To rebut that presumption, the employer must articulate, through admissible evidence, a legitimate, non-discriminatory reason for its action. Although the employer must only articulate, not prove, the reason, generalities or off-point reasons will not carry the day. While subjective reasons will suffice, they must be the kind on which the plaintiff's lawyer could cross examine: for example, a blanket "I didn't like his appearance" would fail. To stay in the game, management would have to offer such testimony as that "I did not like his appearance because his hair was uncombed and he had dandruff all over his shoulders," or "because he had his nose pierced," or "because his fingernails were dirty," or "because he came to the interview wearing short pants and a T-shirt."

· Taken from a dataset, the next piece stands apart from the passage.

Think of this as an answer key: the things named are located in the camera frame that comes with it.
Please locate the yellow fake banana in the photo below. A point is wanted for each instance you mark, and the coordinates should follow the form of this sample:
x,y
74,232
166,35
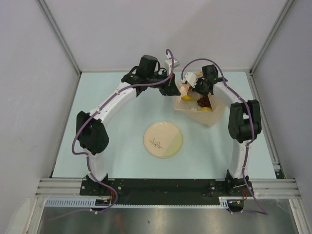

Assuming that such a reason is presented, it then becomes the plaintiff's burden to show that the "reason" is nothing other than a pretext for discrimination. One way of doing this is to show that the reason given is simply not true. How? Show that the older worker is being measured by a different yard stick than younger workers. If an over-40 pharmaceutical representative, for example, is fired for not meeting her quota, show the jury how the 20- and 30-somethings who have lower quotas than she did, did not meet even those - and yet did not get fired. Side-by-side charts of a plaintiff's qualifications and experience compared to those of the favorite-flavor worker who got the job make a strong point. The way the employer has treated other workers of the plaintiff's same race/gender/etc. also is admissible. And since biased employers so often make up their reasons for doing what they did, questioning each person involved in the employment decision about how, why and when it was made allow the plaintiff's lawyer to put before the jury a half-dozen different versions coming from the mouths of a half-dozen different management witnesses.

The Supreme Court recently handed plaintiff's a potentially powerful weapon by requiring trial judges to make a case-by-case evaluation of testimony concerning how other supervisors within a company treat other, unrelated, elderly workers as a means of proving a corporate culture of age bias. Similarly, experts in social psychology can testify about stereotyping of workers based on race, age and gender.

If a jury believes that management is lying about the "legitimate, non-discriminatory reason," it is free to infer that the real reason was age discrimination.

A bonus for showing that management witnesses were lying about their reason for treating a plaintiff badly is simple: obvious lying angers jurors.

In summary, just because a boss does not use racist, ageist, sexist or etc.'ist statements does not mean that an employee cannot prove that he or she was the victim of employment discrimination. Of course, if the boss does so, it does make it easier. There is, however, more than one way to skin a bigot.